La guida è agile, scalabile a piacere con vari livelli di ABS, controllo di trazione e stabilità
Di contro
l’illuminazione è folle, bellissima, coreografica, talmente importante e intensa da diventare elemento di gameplay; come in gare al tramonto, con curve in controluce da immaginare e indovinare, accecati dai raggi del sole filtrati dal parabrezza, ritornando con la memoria alle gare de L’Avana, vero e proprio manifesto estetico di questo capitolo. Le onde del mare che bagnano il lungo mare, la Storia dietro ogni angolo e sotto le ruote. Altro che Montecarlo. Fantastico, così come la pioggia, intesa come effetto grafico in sé, una delle manifestazioni meteorologiche virtuali più suggestive della generazione, e come variabile di guida con particolare enfasi sulla gestione di cordoli, infidi e oleosi.
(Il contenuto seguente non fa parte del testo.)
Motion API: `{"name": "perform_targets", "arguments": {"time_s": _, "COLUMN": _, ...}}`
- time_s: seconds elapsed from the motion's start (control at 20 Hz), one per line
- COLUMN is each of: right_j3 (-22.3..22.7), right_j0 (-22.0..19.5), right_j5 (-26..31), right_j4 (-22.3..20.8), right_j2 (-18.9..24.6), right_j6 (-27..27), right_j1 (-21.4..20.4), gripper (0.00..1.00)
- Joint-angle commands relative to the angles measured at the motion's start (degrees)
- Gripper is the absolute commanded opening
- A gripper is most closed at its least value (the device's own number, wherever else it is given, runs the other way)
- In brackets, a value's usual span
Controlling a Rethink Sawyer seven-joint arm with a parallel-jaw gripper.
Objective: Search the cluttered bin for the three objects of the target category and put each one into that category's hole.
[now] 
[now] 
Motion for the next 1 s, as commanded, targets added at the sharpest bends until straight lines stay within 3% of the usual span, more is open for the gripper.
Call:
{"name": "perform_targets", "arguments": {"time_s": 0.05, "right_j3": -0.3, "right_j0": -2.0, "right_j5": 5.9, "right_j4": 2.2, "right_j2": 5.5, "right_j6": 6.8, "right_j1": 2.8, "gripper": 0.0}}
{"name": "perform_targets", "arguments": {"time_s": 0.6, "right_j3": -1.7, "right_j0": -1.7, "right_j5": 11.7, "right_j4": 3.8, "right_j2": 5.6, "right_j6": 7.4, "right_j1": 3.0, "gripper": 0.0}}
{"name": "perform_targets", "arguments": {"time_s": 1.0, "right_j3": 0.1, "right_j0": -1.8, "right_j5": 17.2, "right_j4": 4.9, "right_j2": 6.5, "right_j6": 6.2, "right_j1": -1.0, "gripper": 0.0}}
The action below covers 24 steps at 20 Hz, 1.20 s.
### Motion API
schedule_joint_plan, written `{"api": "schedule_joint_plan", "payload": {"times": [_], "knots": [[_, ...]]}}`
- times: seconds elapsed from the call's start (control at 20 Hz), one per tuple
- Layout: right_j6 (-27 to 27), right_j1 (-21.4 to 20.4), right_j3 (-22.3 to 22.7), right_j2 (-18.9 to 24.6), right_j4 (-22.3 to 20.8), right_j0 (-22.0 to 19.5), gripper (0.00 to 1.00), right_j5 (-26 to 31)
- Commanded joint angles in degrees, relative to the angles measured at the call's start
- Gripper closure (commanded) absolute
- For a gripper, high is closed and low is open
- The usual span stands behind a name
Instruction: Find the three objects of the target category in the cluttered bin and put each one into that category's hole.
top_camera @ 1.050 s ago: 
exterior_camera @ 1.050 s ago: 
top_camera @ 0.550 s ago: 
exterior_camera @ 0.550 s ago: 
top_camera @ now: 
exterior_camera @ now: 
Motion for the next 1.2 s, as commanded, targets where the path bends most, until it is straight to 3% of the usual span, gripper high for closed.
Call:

Cala poi la notte, spesso sul circuito di Okutama, come un sipario teatrale tra i suoi tornanti montani dominati da ciliegi in fiore, dove l’epica della gara raggiunge vette altissime di narrazione rombante e stridente. Aggettivi che non possono certo mancare quando ci si avvicina a descrivere le qualità sonore del team britannico, sempre di livello altissimo, capaci di replicare materiali ed episodi fisici in formato audio, come i terribili boati di uno schianto contro le barriere, talmente intensi da far saltare sulla sedia. Dal punto di vista dei sinistri il motore fisico si comporta discretamente, anche perché in questo campo Wreckfest ha settato un nuovo standard e
GRID non raggiunge quei livelli di fedeltà scontro/conseguenza sulla carrozzeria. Capiterà comunque di fare slalom tra paraurti e ruote in libera uscita.
GRID è tornato per imporsi come uno dei corsistici più esaltanti degli ultimi anni. Pura competizione simcade contro un’IA aggressiva, coreografica, volgare senza mai scadere nell’eccesso, regalando gare brevi, intense, dove lottare col cuore in gola consapevoli di avere tra le mani un modello di guida fantastico, affidabile, reattivo. Manca un pizzico di coraggio e inventiva, qualche modalità e tracciato in più magari, ma la quantità di auto e discipline riesce a mantenere la voglia di gareggiare sempre alta, anche solo per vedere cosa accadrà nella prossima corsa. Ad alcuni limiti tecnici di un motore grafico arrivato a fine ciclo, ancorato a 30 frame al secondo, si contrappone una gestione del meteo e dell’illuminazione meravigliosa, a livello estetico e ludico. Codemasters è una garanzia e questo GRID è il racing che mancava a questa generazione.